Data processing: speech signal processing – linguistics – language – Speech signal processing – Recognition
Reexamination Certificate
2000-06-01
2003-08-19
Knepper, David D. (Department: 2654)
Data processing: speech signal processing, linguistics, language
Speech signal processing
Recognition
C704S243000, C382S190000
Reexamination Certificate
active
06609093
ABSTRACT:
FIELD OF THE INVENTION
The present invention relates generally to pattern recognition systems and, more particularly, to methods and apparatus for performing discriminant feature space analysis in pattern recognition systems such as, for example, speech recognition systems.
BACKGROUND OF THE INVENTION
State-of-the-art speech recognition systems use cepstral features augmented with dynamic information from the adjacent speech frames.
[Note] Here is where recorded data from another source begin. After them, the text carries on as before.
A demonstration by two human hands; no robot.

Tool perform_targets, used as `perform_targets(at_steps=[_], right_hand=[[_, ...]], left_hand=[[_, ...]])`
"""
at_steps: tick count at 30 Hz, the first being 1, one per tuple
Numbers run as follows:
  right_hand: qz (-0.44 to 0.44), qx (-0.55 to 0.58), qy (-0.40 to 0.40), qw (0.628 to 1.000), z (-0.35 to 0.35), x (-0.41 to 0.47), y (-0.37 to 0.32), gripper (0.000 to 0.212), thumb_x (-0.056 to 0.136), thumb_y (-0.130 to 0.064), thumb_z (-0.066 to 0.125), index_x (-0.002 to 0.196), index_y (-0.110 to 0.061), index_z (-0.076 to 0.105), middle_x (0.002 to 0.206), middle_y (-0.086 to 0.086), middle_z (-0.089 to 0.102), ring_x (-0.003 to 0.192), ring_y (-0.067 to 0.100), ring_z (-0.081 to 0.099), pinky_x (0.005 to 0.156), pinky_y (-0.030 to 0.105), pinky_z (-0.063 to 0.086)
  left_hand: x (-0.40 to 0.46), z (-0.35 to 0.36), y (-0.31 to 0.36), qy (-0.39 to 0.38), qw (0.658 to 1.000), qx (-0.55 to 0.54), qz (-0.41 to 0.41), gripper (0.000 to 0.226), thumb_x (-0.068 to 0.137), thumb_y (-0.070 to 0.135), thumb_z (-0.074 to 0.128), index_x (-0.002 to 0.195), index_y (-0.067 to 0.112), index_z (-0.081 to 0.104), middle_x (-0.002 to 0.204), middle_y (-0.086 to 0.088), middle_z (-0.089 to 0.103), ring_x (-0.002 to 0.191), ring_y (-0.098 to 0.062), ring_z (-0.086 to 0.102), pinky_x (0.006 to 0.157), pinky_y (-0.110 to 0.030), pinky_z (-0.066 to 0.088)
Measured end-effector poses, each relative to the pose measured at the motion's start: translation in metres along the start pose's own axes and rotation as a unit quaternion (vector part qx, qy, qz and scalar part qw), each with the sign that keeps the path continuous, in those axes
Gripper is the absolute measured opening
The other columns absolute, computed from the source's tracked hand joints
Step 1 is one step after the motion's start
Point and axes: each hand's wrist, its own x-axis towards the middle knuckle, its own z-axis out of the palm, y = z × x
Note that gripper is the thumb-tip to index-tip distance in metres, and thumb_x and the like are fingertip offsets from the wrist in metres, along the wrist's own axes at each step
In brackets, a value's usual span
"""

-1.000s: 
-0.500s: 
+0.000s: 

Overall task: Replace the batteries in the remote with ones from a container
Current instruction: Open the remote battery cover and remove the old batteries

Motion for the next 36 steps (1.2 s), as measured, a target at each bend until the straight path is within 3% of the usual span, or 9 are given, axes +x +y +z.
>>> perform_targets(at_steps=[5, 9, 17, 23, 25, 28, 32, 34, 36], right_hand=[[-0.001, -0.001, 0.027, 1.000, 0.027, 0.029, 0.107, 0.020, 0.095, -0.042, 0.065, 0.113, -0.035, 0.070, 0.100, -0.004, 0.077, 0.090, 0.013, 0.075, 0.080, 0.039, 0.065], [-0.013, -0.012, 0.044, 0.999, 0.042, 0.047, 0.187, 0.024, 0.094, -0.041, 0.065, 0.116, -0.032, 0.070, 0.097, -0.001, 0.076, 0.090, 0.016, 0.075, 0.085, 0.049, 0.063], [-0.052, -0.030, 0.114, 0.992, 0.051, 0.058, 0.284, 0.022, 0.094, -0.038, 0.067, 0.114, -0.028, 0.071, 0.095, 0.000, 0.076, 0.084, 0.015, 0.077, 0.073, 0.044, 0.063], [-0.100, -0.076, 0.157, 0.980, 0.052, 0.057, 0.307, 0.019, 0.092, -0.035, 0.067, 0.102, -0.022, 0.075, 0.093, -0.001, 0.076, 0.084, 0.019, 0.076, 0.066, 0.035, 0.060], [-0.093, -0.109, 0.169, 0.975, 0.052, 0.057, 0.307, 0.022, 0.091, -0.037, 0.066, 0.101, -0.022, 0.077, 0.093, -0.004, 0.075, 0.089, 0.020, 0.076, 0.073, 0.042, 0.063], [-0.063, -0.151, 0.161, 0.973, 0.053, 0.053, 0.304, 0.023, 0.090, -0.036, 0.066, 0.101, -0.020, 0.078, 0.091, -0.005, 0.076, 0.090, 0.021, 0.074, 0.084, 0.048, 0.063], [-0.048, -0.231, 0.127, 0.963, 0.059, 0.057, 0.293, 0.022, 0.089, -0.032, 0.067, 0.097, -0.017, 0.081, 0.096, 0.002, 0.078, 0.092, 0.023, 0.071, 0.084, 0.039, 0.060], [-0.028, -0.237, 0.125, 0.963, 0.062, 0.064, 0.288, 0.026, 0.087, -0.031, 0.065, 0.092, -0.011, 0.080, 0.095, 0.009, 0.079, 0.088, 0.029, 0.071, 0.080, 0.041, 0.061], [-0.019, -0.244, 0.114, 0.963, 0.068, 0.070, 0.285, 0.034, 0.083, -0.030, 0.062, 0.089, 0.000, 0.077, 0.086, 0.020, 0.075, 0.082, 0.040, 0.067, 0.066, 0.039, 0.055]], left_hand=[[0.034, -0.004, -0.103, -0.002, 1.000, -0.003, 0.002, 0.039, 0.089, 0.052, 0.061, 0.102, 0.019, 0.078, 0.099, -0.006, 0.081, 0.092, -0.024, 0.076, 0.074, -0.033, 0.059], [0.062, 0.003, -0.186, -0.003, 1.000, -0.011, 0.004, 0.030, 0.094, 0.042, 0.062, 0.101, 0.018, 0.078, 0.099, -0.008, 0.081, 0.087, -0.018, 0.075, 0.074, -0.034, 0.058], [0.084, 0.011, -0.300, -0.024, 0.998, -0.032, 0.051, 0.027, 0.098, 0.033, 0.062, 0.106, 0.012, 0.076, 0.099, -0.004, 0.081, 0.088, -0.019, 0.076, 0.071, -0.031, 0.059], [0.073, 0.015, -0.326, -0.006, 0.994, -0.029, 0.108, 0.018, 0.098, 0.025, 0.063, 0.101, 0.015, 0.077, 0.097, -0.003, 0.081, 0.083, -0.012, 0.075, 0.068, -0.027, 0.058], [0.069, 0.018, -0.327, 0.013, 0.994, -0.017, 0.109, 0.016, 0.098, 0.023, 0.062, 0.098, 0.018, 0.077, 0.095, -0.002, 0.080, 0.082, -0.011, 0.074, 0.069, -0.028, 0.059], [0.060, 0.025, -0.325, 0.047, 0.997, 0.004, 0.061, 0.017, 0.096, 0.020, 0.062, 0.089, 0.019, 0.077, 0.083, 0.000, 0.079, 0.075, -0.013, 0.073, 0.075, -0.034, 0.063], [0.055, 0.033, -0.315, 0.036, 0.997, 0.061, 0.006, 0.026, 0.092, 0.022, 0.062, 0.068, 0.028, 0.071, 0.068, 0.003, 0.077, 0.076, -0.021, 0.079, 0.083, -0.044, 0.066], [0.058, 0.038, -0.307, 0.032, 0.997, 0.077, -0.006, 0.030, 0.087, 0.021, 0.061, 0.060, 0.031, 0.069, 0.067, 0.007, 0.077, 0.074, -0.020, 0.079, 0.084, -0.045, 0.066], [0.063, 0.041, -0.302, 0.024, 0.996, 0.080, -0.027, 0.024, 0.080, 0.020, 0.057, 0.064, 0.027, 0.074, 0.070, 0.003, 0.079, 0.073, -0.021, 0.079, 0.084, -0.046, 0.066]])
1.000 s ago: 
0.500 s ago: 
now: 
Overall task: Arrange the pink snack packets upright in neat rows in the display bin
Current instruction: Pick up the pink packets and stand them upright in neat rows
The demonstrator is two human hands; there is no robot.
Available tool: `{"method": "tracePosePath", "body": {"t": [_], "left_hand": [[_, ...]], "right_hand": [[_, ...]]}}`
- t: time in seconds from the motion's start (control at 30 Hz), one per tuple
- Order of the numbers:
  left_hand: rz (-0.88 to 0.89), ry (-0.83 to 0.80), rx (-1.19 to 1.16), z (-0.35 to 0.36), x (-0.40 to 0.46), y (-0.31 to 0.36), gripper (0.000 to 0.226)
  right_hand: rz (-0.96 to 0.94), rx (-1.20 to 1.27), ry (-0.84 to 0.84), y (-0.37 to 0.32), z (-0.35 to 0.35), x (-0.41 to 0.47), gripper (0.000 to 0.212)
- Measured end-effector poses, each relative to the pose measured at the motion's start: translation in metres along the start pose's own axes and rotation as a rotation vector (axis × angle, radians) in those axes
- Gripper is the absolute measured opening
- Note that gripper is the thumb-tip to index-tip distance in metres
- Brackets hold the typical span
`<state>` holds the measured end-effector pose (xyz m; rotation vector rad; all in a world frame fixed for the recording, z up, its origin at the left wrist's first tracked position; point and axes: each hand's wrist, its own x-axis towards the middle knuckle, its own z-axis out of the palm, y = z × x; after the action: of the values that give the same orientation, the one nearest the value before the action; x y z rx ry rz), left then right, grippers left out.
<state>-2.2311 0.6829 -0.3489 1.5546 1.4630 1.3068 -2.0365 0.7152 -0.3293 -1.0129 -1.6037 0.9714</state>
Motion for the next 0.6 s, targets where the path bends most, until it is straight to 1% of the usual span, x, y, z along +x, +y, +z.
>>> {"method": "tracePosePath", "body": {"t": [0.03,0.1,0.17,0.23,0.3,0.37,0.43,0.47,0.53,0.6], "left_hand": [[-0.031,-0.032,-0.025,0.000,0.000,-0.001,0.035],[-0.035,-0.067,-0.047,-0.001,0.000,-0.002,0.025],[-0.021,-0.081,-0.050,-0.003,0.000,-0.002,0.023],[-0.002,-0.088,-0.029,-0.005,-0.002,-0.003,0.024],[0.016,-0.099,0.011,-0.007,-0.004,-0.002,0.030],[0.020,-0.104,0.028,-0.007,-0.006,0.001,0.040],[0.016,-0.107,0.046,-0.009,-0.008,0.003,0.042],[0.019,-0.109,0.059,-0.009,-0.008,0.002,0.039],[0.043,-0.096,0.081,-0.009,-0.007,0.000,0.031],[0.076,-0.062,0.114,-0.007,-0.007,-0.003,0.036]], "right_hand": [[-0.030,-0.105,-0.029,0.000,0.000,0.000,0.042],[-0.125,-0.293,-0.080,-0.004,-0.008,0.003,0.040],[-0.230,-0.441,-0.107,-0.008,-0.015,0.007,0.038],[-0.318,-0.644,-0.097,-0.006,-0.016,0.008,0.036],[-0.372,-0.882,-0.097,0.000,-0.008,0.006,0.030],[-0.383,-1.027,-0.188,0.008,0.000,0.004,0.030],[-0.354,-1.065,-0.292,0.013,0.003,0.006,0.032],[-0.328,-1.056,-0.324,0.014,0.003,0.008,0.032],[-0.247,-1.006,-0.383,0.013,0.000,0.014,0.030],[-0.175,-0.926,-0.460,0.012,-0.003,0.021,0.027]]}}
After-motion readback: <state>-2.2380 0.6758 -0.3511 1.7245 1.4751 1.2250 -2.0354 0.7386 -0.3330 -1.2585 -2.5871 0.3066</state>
The standard MFCC+&Dgr;+&Dgr;&Dgr; scheme (Mel-Frequency Cepstral Coefficients plus first and second derivatives, or delta and double delta), while performing relatively well in practice, has no real basis from a discriminant analysis point of view. The same argument applies for the computation of the cepstral coefficients from the spectral features: it is not clear that the discrete cosine transform, among all linear transformations, has the best discriminatory properties even if its use is motivated by orthogonality considerations.
Linear discriminant analysis (LDA) is a standard technique in statistical pattern classification for dimensionality reduction with a minimal loss in discrimination, see, e.g., R. O. Duda et al., “Pattern Classification and Scene Analysis,” Wiley, New York, 1973; and K. Fukunaga, “Introduction to Statistical Pattern Recognition,” Academic Press, New York, 1990, the disclosures of which are incorporated by reference herein. Its application to speech recognition has shown consistent gains for small vocabulary tasks and mixed results for large vocabulary applications, see, e.g., R. Haeb-Umbach et al., “Linear Discriminant Analysis for Improved Large Vocabulary Continuous Speech Recognition,” Proceedings of ICASSP '92, Volume 1, pp. 13-16, 1992; E. G. Schukat-Talamazzini et al., “Optimal Linear Feature Space Transformations for Semi-Continuous Hidden Markov Models,” Proceedings of ICASSP '95, pp. 369-372, 1994; and N. Kumar et al., “Heteroscedastic Discriminant Analysis and Reduced Rank HMMs for Improved Speech Recognition,” Speech Communication, 26:283-297, 1998, the disclosures of which are incorporated by reference herein.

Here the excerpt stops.